What Does it Mean to be Eco-Friendly?
This depends on whom you ask, and what they want you to believe. For me, in order for something to be Eco-Friendly, it has to at least meet the following criteria:
- You must use the right materials for the job
- Those materials should be biodegradable if not recyclable
- Manufacturing should be done as close to home as possible
Choosing the Right Material
I’d love to make my Eggs out of vegetable matter, and if you know of such an option, please tell me about it! But in the meantime… first and foremost the product needs to last. In the case of my Yoga Eggs, the most fitting material is a cross-linked polyethylene foam. This foam is both supple and durable. It’s comfortable to the touch and easily manipulated into the right shape and size. It is impervious to solvents and it stands the test of time. But there’s one problem with cross-linking two different materials to make one final product — it cannot be easily recycled. There is a patent pending for a very complex process that would allow for some recycling of this foam, and I hope it happens. But at present, I don’t believe it’s being done; or if it is, it’s on a very small scale.

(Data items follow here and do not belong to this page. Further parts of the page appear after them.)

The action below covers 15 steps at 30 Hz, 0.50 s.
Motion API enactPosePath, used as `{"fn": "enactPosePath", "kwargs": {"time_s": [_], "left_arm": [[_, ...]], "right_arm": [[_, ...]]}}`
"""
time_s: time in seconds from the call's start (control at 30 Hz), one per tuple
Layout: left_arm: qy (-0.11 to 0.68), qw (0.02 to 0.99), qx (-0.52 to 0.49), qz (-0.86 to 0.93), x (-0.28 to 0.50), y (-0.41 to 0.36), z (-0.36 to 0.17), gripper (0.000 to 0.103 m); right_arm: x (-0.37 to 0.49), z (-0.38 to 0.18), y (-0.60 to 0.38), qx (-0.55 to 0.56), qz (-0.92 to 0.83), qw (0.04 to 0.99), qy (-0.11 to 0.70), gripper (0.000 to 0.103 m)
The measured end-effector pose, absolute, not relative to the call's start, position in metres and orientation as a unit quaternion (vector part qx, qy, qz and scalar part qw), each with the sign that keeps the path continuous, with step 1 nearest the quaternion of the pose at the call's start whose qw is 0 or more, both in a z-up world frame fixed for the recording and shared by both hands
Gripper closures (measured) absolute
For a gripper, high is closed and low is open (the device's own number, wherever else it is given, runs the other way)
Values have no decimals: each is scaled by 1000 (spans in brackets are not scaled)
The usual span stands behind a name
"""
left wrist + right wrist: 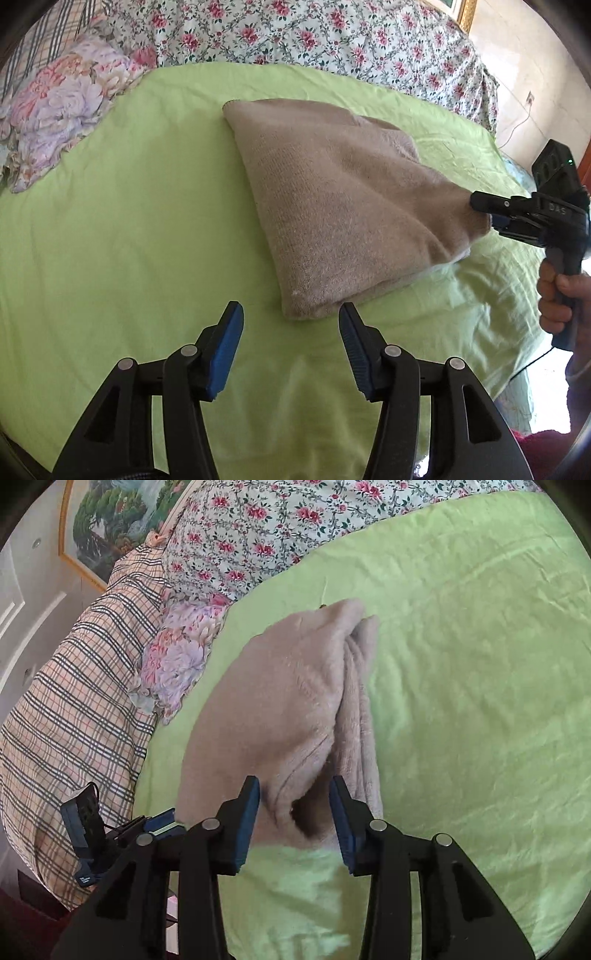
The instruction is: Fold small clothes
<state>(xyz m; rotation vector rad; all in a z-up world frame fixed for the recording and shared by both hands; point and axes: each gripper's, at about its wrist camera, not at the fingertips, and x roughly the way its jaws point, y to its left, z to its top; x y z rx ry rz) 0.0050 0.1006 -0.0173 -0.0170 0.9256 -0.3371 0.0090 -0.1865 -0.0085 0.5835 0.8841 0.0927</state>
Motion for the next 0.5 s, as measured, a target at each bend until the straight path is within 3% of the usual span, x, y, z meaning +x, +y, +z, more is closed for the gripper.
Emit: {"fn": "enactPosePath", "kwargs": {"time_s": [0.13,0.17,0.2,0.3,0.37,0.5], "left_arm": [[440,886,11,-147,16,92,-24,49],[443,886,20,-138,18,88,-29,55],[444,886,27,-130,19,85,-31,68],[433,895,26,-105,16,82,-28,87],[419,903,23,-91,11,81,-22,90],[447,890,-9,-88,15,85,-32,92]], "right_arm": [[16,-12,-178,258,47,863,431,65],[18,-13,-176,255,49,862,435,72],[20,-13,-175,254,50,861,438,94],[13,9,-177,256,66,878,399,95],[4,24,-182,238,74,894,373,95],[2,-8,-192,224,37,874,430,95]]}}
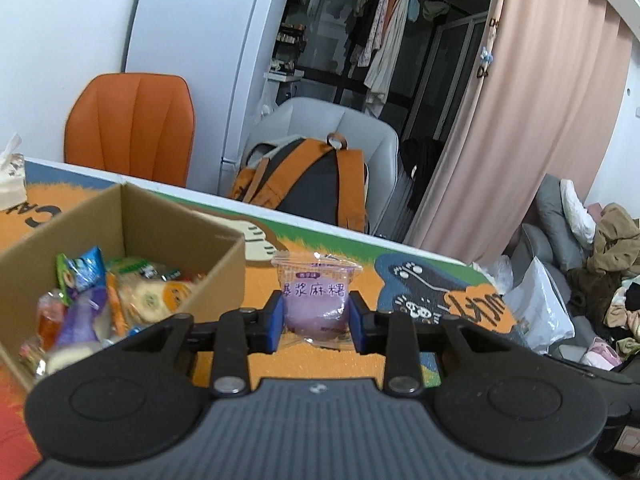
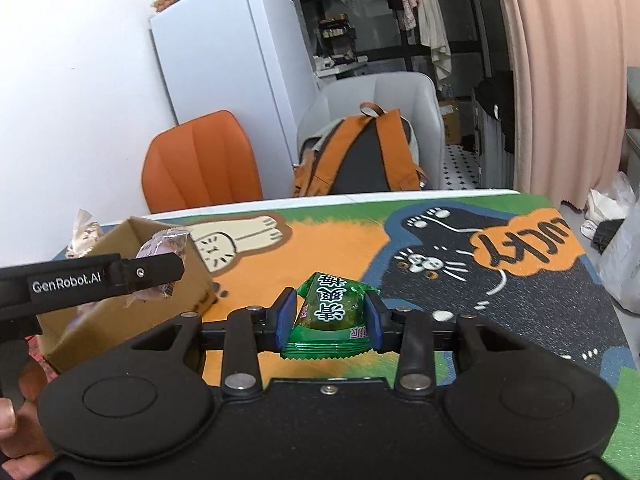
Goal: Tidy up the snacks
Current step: 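Carry the green candy and pink packet over the box with both grippers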
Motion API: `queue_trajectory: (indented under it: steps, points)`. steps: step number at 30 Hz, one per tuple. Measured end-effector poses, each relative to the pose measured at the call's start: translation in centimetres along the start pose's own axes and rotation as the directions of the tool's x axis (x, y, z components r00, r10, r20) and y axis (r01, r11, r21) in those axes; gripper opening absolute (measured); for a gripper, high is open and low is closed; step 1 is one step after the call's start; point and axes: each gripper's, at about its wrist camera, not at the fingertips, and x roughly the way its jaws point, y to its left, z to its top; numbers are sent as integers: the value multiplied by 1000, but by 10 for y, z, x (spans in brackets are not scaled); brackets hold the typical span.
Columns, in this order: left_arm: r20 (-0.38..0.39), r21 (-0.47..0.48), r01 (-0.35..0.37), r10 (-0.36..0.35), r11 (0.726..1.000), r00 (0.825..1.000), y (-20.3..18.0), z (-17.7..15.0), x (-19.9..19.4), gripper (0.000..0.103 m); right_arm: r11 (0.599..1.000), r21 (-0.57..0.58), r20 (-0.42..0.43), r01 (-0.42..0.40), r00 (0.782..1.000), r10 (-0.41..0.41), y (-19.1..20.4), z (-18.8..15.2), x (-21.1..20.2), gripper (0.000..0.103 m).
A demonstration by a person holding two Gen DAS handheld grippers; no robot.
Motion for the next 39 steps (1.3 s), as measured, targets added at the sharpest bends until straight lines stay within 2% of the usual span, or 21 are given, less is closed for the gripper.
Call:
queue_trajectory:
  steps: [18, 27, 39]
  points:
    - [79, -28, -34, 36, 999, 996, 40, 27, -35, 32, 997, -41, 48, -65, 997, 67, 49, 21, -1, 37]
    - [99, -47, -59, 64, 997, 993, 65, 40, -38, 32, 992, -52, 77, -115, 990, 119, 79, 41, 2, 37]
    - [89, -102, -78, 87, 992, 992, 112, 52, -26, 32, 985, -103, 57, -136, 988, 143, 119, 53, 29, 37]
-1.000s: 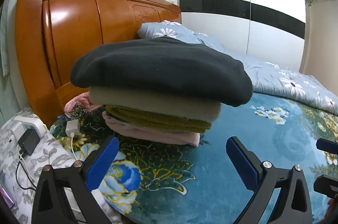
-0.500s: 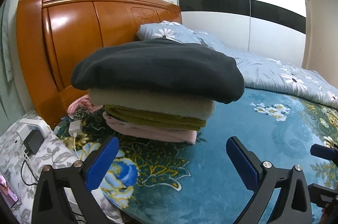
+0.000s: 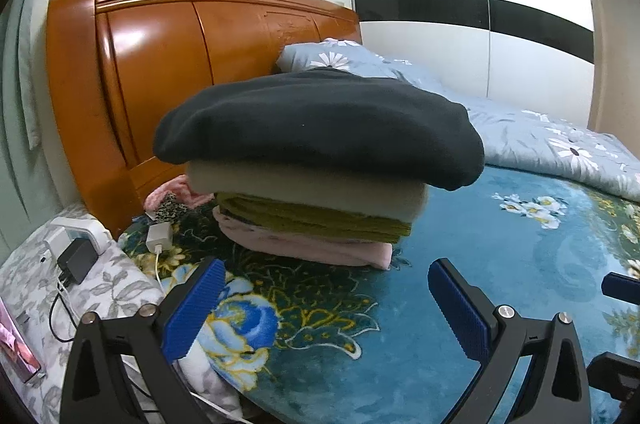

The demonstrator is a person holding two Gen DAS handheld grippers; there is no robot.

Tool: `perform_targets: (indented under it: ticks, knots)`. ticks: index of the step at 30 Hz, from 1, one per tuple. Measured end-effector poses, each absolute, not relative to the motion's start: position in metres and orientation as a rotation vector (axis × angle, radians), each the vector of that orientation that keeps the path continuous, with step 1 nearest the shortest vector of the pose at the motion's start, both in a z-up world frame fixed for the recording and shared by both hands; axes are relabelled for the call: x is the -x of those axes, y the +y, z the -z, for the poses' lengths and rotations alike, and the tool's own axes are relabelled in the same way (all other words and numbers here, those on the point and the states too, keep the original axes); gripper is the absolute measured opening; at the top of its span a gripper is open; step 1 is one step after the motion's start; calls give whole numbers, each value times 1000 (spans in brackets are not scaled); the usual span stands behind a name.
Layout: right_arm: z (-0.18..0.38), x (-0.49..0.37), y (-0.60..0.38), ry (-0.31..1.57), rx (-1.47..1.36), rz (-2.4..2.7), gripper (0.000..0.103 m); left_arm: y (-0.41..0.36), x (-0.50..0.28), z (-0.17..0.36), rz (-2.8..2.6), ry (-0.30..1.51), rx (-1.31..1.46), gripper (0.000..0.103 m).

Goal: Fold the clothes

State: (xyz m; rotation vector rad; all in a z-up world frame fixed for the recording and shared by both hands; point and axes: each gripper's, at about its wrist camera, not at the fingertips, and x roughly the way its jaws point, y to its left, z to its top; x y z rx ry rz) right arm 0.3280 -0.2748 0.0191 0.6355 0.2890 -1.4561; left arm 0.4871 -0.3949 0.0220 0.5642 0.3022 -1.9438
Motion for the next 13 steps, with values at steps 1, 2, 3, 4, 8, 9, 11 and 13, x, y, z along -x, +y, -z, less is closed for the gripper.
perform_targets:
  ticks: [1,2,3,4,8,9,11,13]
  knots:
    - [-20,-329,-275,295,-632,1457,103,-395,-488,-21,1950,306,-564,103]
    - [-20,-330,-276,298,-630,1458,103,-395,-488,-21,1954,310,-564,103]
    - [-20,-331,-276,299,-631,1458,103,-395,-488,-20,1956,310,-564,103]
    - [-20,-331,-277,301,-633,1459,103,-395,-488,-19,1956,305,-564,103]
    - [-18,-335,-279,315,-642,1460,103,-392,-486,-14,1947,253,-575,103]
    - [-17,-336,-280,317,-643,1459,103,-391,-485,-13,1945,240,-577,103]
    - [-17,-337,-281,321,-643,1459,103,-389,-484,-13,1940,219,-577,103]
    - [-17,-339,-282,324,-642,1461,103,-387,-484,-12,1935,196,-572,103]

This increases the likelihood that anyone selling EVA products “from recycled materials” is probably green-washing the truth or worse. They may be gluing together offcut sheets of material that are left over from other projects, but it’s not likely that the foam itself was melted or ground down and re-formed to create the object you hold in your hand today. Believe me, I wish it was different! Not only isn’t this foam being recycled, but in order for something to be recycled, it has to get to the people who actually will recycle it. Foam is light, but bulky. it would probably cost more money and resources to transport it than the environment would receive benefits from recycling it.
Going Green
So how was I to overcome the hurdle of going green without
sacrificing quality? I teamed up with the right people. My US manufacturer has
aligned itself with an ECO-conscious foam fabricator. This fabricator purchased an exclusive license to a patented additive that makes the foam used
for my Yoga Eggs biodegradable. It can be seamlessly mixed into the material in such
a way that it lasts just as long on your mat, but biodegrades more quickly in a
landfill setting. By attracting specifically the kinds of microbes that make
landfills their home, 3 Minute Egg foam products are engineered to break down quickly
and efficiently, turning back into fertile soil.
As we move forward, we are replacing all our non-ECO products with biodegradable foam. You can see these products in the “ECO” section on our website and you will know you have one of these biodegradable Eggs in your hands when you see the ECO logo stamped near the top of the hourglass. It’s been a long time coming, but I am extremely proud to have made this quantum leap into greener pastures.
100% of my Yoga Eggs are now made within a 5-hour drive of my warehouse. The people who make them share my convictions for a greener world. Gone are the days when my Eggs traveled literally halfway around the world on a ship, and then were driven several hours to reach their destination. Now they never have to leave the state! (That is until you order some for yourself. :-))
When you order Yoga Eggs from Three Minute Egg ®, rest assured that you are not only making a great decision for your practice; you’re making a great decision for the planet.